Yes, folks, I knew that woman, and to tell the truth, the first time she told me she wouldn't eat corned beef for that reason, I laughed and thought she was making a joke. But no.
Then came the time that a friend told me he had found a really great side hustle. He had answered a magazine ad that promised an income of thousands of dollars a month for stuffing envelopes, so he paid some crook with a post office box (they all have them) a couple of hundred dollars for his starting kit.
I think that Og the caveman knew better than to fall for that old scheme. The way it works - it's kind of a pyramid scheme - you are supposed to stuff envelopes with a letter that says "Please send me money and I will tell you how to make money stuffing envelopes." If anyone is dumb enough to send you money, that's how you make money.
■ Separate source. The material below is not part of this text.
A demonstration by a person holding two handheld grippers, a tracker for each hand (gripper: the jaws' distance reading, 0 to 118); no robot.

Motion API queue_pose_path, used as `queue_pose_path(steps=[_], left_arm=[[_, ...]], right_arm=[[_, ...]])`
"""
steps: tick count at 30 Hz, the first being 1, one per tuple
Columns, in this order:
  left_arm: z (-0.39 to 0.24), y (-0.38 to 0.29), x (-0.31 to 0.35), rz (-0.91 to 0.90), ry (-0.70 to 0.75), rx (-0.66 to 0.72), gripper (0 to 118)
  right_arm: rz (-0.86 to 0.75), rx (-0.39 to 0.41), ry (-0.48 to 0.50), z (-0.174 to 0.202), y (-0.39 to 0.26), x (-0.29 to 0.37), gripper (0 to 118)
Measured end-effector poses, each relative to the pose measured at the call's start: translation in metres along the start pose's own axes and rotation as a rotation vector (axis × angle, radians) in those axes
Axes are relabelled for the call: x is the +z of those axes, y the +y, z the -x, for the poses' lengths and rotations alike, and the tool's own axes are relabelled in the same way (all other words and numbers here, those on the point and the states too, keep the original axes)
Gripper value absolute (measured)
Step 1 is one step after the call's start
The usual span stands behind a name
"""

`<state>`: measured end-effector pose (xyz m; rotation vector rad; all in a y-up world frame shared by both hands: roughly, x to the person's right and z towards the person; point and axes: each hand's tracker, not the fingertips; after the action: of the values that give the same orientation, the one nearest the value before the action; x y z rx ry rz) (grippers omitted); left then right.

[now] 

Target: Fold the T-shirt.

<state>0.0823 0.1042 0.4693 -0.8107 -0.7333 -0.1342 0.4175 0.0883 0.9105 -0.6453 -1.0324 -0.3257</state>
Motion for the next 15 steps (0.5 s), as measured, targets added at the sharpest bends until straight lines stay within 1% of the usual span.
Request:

There aren't more than three or four rubes in every county in the country, though, so you'd better buy plenty of envelopes and stamp!
But this fellow really believed that companies needed legitimate mail to be stuffed into envelopes and that they couldn't find anyone around the office to do it, so they would ship him boxes full of letters and envelopes into which he could stuff those letters while watching "Andy Griffith" reruns in the evening.

Of course, we were all told that it's illegal to drive at night with the dome light on in your car, that watermelons will grow in your stomach if you swallow a seed, that you had to wait an hour after eating before you went swimming, and that you could die if you got a cut on your foot and were not wearing white socks.
None of this explains why we think that we have to turn down the volume on the car stereo to find a location.